Data management in DART
One of the more challenging aspects of an ensemble Data Assimilation (DA) system is the need to manage large amounts of memory to store ensembles of the model state.
Most contemporary large models run in parallel on multi-processor computer systems and distribute the data across multiple memory nodes to support finer grids, smaller timesteps and longer modeling time periods. Common computer science strategies include using shared memory on individual nodes and using the Message Passing Interface (MPI) libraries on distributed memory nodes.
Ensemble DA exacerbates this memory problem by requiring multiple copies, often 20-100x, of the model data to do the assimilation.
DART uses the MPI libraries to distribute ensembles of model state data across distributed memory nodes. For models with small amounts of data the code can be compiled and run as a serial program but when compiled with MPI it can scale up to 10,000s of nodes using Giga to Petabytes of memory.
Memory usage and internode communication time are mutually incompatible items to minimize. DART has different strategies that can be selected at runtime to use less memory per node at the cost of more time spent in communication of data between nodes, or use more memory per node and minimize communication time.

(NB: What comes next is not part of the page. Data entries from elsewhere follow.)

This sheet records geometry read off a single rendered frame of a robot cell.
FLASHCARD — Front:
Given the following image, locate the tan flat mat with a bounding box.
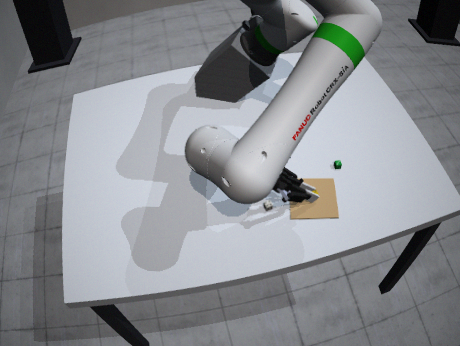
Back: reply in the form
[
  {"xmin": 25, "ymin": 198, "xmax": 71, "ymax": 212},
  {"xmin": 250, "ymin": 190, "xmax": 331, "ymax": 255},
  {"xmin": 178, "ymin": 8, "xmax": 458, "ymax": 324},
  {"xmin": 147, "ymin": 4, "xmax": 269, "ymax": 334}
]
[{"xmin": 290, "ymin": 178, "xmax": 339, "ymax": 220}]

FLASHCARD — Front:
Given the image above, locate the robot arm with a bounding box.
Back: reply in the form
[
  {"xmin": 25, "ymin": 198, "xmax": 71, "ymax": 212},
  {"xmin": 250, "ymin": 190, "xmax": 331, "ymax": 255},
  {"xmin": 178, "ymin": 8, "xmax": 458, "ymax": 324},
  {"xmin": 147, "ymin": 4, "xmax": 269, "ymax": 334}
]
[{"xmin": 185, "ymin": 0, "xmax": 382, "ymax": 204}]

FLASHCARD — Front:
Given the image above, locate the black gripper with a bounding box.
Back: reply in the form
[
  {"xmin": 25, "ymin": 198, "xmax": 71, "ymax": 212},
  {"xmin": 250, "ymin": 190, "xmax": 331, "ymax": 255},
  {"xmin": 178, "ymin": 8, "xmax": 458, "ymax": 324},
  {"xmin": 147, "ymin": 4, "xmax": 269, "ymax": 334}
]
[{"xmin": 273, "ymin": 167, "xmax": 319, "ymax": 203}]

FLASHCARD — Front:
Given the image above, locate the white die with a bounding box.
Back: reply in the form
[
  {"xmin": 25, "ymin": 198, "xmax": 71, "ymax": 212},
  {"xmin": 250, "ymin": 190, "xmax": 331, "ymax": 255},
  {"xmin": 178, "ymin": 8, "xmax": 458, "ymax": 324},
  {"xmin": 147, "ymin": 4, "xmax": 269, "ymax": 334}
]
[{"xmin": 263, "ymin": 201, "xmax": 273, "ymax": 211}]

The following descriptions detail the different phases of the main assimilation
program in DART, called filter
, and what options exist for memory layout
and management.
Ensembles of data
State data
N ensemble members times X items in the state vector, always resident.
6 additional copies of X items for inflation, ensemble mean & sd, etc.
Observations
Allocated and deallocated if looping over multiple assimilation windows within a single run of filter.

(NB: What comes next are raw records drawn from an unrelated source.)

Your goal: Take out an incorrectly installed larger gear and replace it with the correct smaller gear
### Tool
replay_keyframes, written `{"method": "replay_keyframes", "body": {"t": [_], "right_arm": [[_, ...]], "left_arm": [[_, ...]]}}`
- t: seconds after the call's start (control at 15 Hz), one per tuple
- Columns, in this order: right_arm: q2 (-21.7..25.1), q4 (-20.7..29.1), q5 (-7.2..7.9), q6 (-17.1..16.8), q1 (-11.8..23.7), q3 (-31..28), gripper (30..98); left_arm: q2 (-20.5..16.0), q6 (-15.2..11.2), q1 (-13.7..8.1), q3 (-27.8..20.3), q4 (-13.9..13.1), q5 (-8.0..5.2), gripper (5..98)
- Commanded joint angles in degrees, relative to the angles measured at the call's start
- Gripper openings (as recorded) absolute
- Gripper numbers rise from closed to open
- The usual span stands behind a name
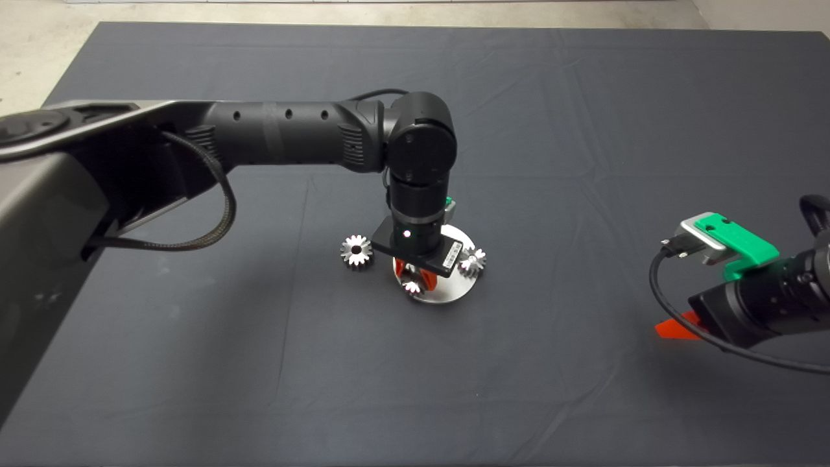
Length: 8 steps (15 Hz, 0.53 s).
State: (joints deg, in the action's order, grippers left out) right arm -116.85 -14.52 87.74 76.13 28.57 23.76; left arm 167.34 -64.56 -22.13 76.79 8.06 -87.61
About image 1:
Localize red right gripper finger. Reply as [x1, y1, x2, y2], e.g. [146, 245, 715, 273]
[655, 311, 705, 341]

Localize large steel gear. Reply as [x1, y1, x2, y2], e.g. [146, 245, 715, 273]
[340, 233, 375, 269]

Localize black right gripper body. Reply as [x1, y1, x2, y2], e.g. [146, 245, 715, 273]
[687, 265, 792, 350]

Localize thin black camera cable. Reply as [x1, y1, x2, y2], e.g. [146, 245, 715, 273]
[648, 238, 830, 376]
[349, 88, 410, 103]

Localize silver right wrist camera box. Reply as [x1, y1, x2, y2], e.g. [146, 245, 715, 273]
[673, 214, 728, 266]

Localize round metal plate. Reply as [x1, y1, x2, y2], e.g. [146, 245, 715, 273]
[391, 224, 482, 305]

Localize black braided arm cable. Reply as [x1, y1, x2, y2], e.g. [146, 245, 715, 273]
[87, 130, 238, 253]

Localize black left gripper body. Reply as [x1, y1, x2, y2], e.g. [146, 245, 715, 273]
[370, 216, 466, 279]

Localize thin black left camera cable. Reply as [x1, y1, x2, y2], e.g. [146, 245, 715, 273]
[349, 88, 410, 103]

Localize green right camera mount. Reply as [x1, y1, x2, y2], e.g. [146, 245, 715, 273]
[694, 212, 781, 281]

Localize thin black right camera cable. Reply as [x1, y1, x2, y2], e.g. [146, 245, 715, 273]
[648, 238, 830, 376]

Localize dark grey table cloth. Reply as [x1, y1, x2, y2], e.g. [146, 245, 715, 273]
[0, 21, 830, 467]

Only observations within the current assimilation window, O
O observations times N ensemble members for the Forward Operator (FO) results
O observations times N ensemble members for the QC results
Delayed writing option
If selected in the namelist, up to P phases (input, forecast, preassim, postassim, analysis, output) of the state data are stored in memory and written out at the end of filter.
Filter run phases
FO computation, prior and posterior
Run-time options include allocating spaces for two layouts and transposing between them, or running distributed in ‘all copies’ mode.
Assimilation
Distributed FO and QC observation ensembles
Runtime option to either replicate the model state ensemble mean on each MPI task or run with that ensemble fully distributed.

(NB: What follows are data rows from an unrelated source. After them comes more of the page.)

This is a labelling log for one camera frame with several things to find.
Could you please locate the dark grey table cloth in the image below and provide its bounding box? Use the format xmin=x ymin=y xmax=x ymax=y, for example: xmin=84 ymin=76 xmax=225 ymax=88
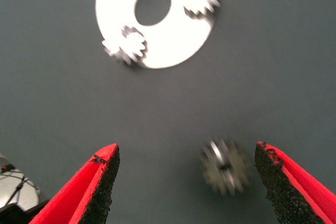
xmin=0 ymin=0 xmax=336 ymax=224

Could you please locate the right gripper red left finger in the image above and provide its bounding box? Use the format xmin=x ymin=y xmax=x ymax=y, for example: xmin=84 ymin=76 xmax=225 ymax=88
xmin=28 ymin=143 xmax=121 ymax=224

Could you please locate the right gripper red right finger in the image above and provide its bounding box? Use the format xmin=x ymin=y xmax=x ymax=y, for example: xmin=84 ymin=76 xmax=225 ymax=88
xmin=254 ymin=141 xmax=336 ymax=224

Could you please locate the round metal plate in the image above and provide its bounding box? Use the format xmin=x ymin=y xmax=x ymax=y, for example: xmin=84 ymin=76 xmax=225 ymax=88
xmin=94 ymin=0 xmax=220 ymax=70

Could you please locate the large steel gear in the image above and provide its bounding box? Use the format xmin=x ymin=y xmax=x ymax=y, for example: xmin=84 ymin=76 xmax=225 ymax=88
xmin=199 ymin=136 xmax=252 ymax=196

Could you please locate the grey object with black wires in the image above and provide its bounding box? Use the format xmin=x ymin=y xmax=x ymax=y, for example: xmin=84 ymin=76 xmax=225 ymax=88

Ensemble memory usage and layout
Transposable
Data is distributed over T MPI tasks but during the program execution the data is communicated between tasks to alternate between two different data layouts.
Allocations are needed for two different 2D arrays:
N ensemble members times (X items/T tasks)
X items times (N ensemble members/T tasks)
Distributed
Data is distributed over T MPI tasks but only a single data array is used:
N ensemble members times (X items/T tasks)
Replicated
The same data array is replicated on each MPI task:
X items per task